The posts will be embedded in mortar, 1 side exposed. - When you state they are not ideal is it due to decay or bugs or both?

This is essentially what I am doing with a different design

Oil based prodcucts - Paint?

https://www.google.com/url?sa=i&rct=j&q=&esrc=s&source=images&cd=&cad=rja&uact=8&ved=0ahUKEwiw1aq5qe7JAhVLRiYKHS8gBFUQjRwIBw&url=https://cordwoodconstruction.wordpress.com/2013/01/23/cordwood-home-near-wilburton-oklahoma/&psig=AFQjCNHOnrRvsUnY-4-4o-tAY9GZTgdSpA&ust=1450834391281553
 
That's definitely a cool looking home!

Hard maple isn't known for it's rot resistance, but then again neither is pine and thousands of homes are built with pine logs. I would encourage you to take a look at another method of fastening the posts to the piers. Embedding them into the mortar/concrete is asking for moisture intrusion into them. You can coat them with a waterproofing tar type coatings often used for foundations prior to embedding them, but I would not embed them into it.

When you do that, the concrete can work like a wick for moisture and then the moisture soaks the wood and rots it. Now this is primarily on the exterior areas interior wise you would probably be ok, but I prefer to build with out embedding wood period. You could always pour your piers then embed an anchor rod and place the post over it, or use a mechanical connection that lifts the post off the concrete, these can be fabricated or bought often time depending on post size and shape. Take a look at this link to get some ideas.

http://www.strongtie.com/products/highwind/PostColumnBases.html?source=highwindnav

As far as sealers they come in two types, water based and solvent base. Both will come in clear, semi-transparent and solids depending on what you want. I guess i'd have to do some research more on chord wood homes to see the best sealers for them...
 
My last post was not that clear led to some confusion.

I will be pouring a shallow frost protected foundation. I was going to use rebar as a center pin to hold the posts. When I stated the posts will be embedded in mortar I meant the cordwood walls + mortar would fill in the sides of the posts leaving only the face exposed.

Tbe link you provided - I really like the D90 item. I am just curious as to how much weight the lower rubber block would be able to hold. - My plan was to use a center pin, and place a 1/4 in thick piece of rubber under the posts.

The sealers I was referring to coating my log ends after I dropped the trees prior to milling

The cordwood walls need no treatment, only the timber framing.
 
Maple in any form is one of the last woods I'd let the weather get to. I've had maple go spalted & punky after two years in a pile. Hard rock sugar maple will make a floor as hard as concrete [bowling alleys] but not where it gets damp. Maybe it's the sugar in it that gets the process started. White oak or locust would be my pick.
 
Unfortunately I must use what I have access to on our property. We have very little Oak or Locust. Primarily Maple.

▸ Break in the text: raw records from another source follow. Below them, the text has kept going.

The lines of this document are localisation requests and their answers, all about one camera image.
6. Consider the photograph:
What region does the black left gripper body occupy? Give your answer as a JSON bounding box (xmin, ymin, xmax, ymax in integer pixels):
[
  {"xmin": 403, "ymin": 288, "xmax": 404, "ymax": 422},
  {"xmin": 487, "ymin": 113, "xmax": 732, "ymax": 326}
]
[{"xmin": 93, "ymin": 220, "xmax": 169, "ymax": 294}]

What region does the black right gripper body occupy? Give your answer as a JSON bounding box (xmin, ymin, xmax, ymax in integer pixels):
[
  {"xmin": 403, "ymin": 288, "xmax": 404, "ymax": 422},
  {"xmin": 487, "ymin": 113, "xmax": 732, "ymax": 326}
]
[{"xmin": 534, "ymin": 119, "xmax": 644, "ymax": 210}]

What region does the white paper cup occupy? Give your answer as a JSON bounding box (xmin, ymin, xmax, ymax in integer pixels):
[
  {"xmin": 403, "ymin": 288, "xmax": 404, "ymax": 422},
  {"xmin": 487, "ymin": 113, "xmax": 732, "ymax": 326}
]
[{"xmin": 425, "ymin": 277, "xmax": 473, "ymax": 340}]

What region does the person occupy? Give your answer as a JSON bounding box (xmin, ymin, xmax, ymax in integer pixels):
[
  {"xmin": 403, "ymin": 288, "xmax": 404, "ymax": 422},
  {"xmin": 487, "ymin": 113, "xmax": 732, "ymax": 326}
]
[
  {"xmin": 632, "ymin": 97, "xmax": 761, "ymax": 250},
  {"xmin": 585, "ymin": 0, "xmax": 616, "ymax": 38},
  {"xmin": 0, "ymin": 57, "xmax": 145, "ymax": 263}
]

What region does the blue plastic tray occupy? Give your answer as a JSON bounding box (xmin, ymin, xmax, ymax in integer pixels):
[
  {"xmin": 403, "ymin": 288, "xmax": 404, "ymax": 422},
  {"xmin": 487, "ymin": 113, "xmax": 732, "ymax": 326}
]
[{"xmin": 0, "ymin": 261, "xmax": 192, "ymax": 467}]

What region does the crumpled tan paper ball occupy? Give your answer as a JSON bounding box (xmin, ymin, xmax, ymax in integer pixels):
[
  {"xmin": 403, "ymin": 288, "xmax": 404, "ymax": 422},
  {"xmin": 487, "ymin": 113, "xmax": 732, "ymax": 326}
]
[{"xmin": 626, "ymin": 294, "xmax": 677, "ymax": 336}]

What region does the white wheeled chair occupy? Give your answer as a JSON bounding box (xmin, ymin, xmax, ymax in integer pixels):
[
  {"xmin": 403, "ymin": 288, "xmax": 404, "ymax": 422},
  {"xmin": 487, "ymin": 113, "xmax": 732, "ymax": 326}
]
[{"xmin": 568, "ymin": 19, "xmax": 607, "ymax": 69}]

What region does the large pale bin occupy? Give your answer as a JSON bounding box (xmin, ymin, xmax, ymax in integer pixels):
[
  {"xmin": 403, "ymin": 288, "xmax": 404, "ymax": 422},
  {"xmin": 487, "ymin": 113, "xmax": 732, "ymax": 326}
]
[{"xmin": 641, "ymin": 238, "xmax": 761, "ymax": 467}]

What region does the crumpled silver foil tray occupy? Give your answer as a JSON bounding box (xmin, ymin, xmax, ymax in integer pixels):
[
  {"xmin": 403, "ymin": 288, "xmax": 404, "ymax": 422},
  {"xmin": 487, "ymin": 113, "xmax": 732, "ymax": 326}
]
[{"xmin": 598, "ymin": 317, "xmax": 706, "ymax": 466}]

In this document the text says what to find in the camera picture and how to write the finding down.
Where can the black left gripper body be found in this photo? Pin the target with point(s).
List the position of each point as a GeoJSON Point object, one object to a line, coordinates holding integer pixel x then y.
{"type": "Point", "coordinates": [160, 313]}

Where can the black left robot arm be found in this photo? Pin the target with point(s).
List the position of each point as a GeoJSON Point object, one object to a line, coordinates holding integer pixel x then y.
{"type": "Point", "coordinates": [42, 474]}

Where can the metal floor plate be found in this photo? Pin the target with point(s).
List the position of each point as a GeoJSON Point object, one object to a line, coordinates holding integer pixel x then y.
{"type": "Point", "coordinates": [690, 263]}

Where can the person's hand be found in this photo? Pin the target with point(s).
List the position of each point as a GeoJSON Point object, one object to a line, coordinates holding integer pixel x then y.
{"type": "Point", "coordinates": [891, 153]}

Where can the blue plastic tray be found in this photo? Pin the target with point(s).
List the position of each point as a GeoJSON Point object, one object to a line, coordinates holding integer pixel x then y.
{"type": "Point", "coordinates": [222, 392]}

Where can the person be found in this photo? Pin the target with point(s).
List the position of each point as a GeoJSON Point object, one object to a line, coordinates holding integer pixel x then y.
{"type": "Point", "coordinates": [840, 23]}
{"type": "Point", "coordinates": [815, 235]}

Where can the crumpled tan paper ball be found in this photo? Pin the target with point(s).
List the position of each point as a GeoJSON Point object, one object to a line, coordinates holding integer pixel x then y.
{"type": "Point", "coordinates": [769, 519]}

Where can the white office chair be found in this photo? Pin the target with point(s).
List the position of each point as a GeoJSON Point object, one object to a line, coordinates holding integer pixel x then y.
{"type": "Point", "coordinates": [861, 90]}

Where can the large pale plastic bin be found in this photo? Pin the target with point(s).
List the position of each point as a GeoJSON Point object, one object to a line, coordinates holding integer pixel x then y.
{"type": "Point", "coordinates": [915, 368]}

Our house plans call for almost a 3' overhang, all of the timbers will be up off of the ground 2'. We have tried to incorporate as much protection as we can. I like the one strongtie Anchors posted above, that would keep the bottom up off the concrete.

There will be 16 posts that would see some weather on 1 face only, everything else will be under cover. My plan was to treat these posts on a yearly or bi yearly basis.
 
IMG_20160425_182327_367.jpg Well I believe I located some White Oak, attaching picture hopefully someone could verify.

I was told there was very limited oak on our property and nothing of decent size. I must have walked a 1000 miles all over the property and I believe I located some. This area is in the middle of wet lands and it is surrounded by standing water. I located a long strip of higher ground and found 15 large trees.

1 trees 49 DBH
3 trees 108ish DBH
11 trees 68is DBH

The property was last logged over 25 years ago, These must not have been located or were not worth the trouble. Looks like I will need to invert the sawmill. More questions to come.